Barriers to Implementation
September 2020:
The FDA issued a final rule entitled, “Importation of Prescription Drugs” to implement Section 804(b) through (h) of the FD&C Act.
- As expected, this has been challenged by the courts with Pharmaceutical Research and Manufacturers of America (PhRMA) filing a complaint in an attempt to block the rule that would allow states to import drugs from Canada.

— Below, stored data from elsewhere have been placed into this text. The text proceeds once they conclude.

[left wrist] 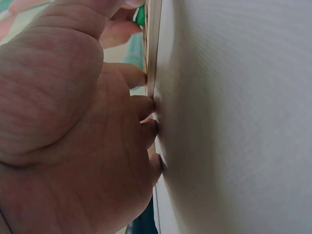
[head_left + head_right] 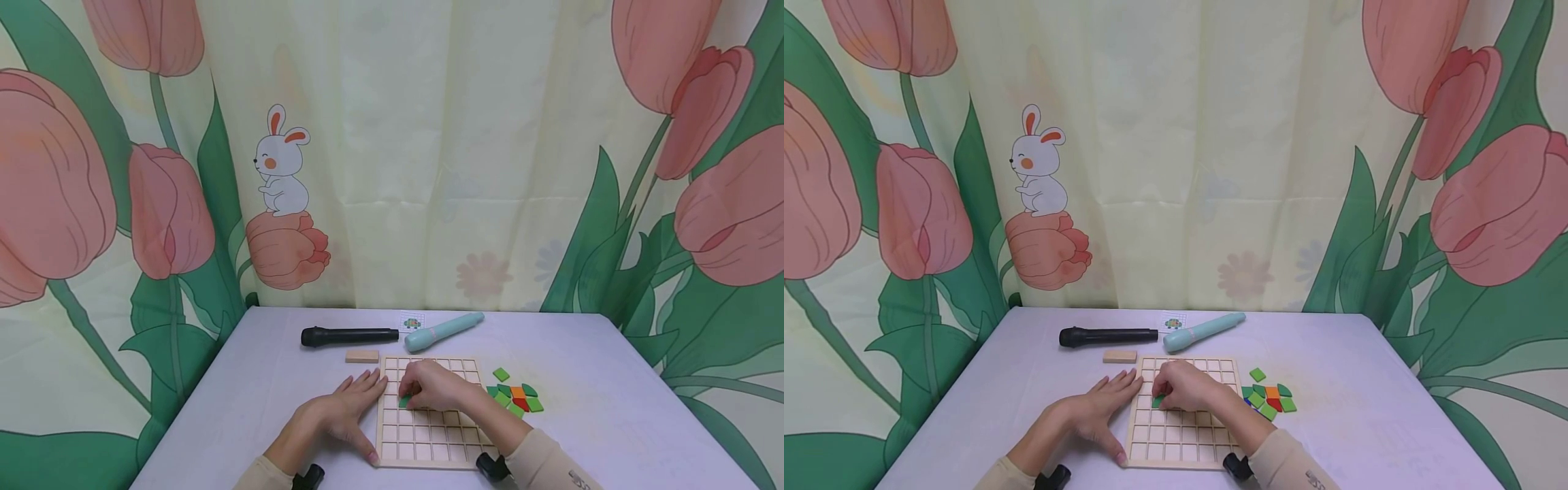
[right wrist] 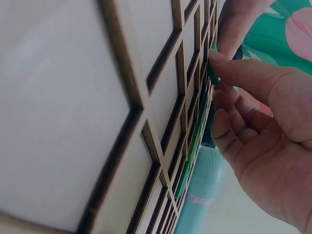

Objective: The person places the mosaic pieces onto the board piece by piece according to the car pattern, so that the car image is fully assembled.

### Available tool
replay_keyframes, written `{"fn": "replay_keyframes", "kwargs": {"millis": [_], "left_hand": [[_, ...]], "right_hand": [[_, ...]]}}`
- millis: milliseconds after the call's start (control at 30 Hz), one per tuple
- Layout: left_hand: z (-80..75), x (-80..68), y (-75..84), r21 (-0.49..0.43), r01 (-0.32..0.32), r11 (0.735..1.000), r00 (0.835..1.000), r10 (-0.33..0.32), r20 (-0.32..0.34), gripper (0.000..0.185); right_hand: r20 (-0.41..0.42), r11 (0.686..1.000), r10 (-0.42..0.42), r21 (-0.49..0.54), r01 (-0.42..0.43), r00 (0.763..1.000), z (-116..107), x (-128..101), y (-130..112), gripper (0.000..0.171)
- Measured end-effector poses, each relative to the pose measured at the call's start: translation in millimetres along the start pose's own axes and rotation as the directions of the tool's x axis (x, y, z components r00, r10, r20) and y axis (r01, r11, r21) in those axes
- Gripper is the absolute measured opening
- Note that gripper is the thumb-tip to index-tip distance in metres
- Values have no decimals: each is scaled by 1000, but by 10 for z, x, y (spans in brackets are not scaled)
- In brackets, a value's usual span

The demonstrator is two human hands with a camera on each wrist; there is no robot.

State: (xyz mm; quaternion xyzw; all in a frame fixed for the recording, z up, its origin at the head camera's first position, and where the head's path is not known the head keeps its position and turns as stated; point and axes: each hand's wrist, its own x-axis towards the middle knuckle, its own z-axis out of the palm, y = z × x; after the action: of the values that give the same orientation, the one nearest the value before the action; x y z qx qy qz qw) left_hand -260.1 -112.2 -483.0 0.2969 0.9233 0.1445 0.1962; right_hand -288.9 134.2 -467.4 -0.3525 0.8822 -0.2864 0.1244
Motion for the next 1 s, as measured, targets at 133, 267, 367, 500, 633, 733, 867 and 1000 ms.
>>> {"fn": "replay_keyframes", "kwargs": {"millis": [133, 267, 367, 500, 633, 733, 867, 1000], "left_hand": [[8, 1, 1, 0, -2, 1000, 1000, 2, -1, 136], [11, 0, 3, -3, -2, 1000, 1000, 2, 0, 136], [9, -3, 3, -3, 0, 1000, 1000, 0, -2, 136], [12, -6, 5, -6, -1, 1000, 1000, 1, -5, 137], [20, -5, 9, -14, -4, 1000, 1000, 4, -4, 138], [16, -4, 13, -15, 0, 1000, 1000, 0, -2, 138], [2, -5, 15, -8, 15, 1000, 1000, -15, 4, 137], [-7, -2, 11, -4, 27, 1000, 1000, -27, 8, 136]], "right_hand": [[2, 1000, 1, -16, -1, 1000, -1, -7, -2, 14], [6, 1000, 7, -11, -7, 1000, -2, -18, -1, 15], [-9, 1000, 13, -8, -13, 1000, -15, -44, -9, 17], [-63, 999, 32, 2, -32, 998, -63, -109, -18, 19], [-129, 1000, 23, 23, -20, 991, -147, -197, -33, 21], [-178, 999, 21, 51, -11, 984, -225, -281, -33, 24], [-246, 994, 57, 108, -31, 968, -322, -404, 8, 26], [-285, 988, 100, 143, -61, 953, -412, -505, 86, 27]]}}
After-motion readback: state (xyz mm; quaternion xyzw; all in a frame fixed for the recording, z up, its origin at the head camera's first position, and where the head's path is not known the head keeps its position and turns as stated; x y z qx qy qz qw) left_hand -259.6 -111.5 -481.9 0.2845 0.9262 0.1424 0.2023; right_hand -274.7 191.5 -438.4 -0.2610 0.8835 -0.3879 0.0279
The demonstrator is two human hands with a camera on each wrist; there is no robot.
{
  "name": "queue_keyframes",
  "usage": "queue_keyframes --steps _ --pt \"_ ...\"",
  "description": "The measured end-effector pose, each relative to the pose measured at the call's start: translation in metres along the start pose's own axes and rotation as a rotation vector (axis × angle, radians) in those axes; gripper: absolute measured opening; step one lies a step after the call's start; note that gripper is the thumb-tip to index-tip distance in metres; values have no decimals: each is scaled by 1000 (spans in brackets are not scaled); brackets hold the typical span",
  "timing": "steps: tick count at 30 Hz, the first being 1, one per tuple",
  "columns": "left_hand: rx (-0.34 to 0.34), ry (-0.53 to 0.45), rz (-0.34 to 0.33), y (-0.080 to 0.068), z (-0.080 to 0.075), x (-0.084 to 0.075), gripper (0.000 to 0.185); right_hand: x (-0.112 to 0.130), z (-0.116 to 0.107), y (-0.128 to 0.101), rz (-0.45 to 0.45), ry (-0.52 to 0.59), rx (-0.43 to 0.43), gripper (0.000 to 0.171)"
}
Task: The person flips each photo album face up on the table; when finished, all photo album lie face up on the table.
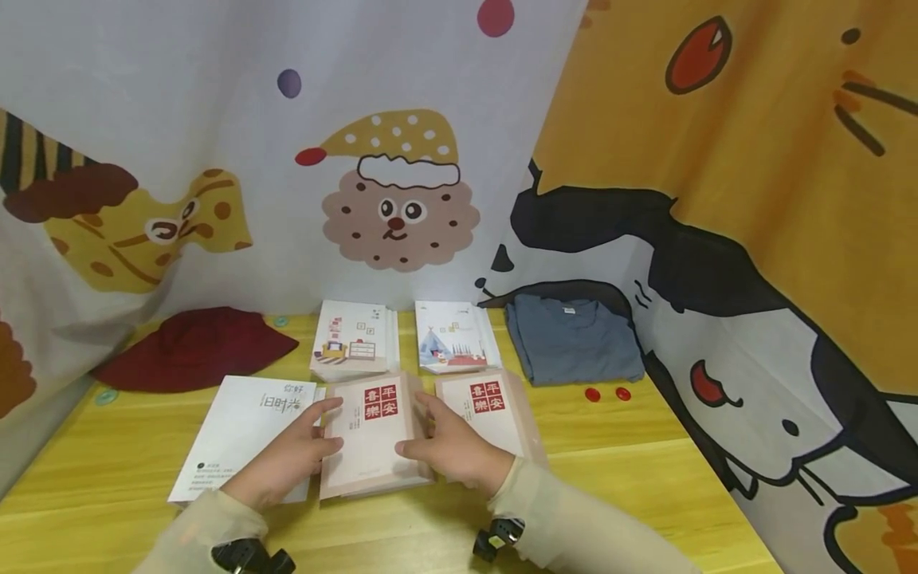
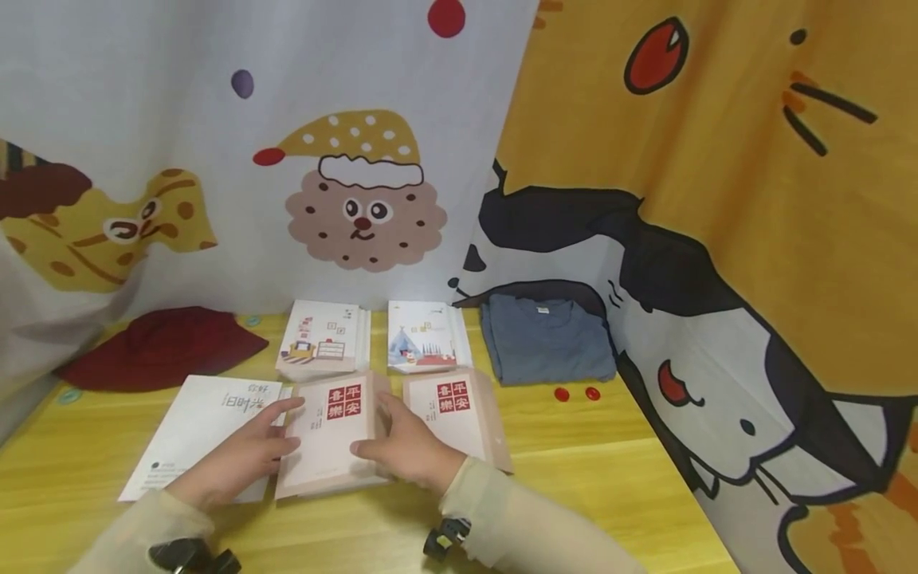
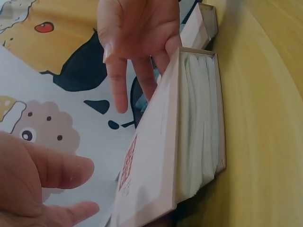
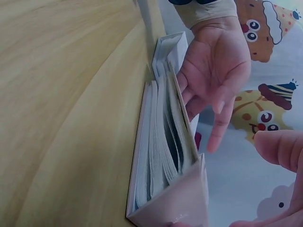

- Additionally, the Canadian Ministry of Health issued an order in November 2020 that would prohibit exportation of certain drugs to the US that face shortages in Canada. This order places responsibility on establishment license holders and drug manufacturers to ensure that export would not “cause or exacerbate a shortage of a drug” as well as reporting requirements to ensure that the Health Minister can ensure adequate drug supply levels.
Next Steps
While Vermont’s initial program design has been submitted to HHS, the lawsuit challenging the final importation rule continues. Also ongoing is collaboration at the state and federal level with Canada to ensure the importation programs target high-cost drugs without affecting Canadian residents’ access to medications.
As always, NASHP is working closely with Vermont and other states seeking to implement importation programs, in addition to tracking the progress of prescription drug cost control efforts across the country.
During his campaign, President Biden indicated support for drug importation, but we have yet to see any action from the new administration or HHS on this topic. Given that new HHS leadership was recently brought on board, we may see movement on this topic in the coming months. The administration was granted an extension to reply to the PhRMA complaint on March 24, 2021, with HHS due to file an answer by May 28th, 2021. Health Policy News will continue to follow developments on this topic—including the Biden administration’s response to the complaint and case resolution, which could determine the outcome of all state efforts towards wholesale drug importation.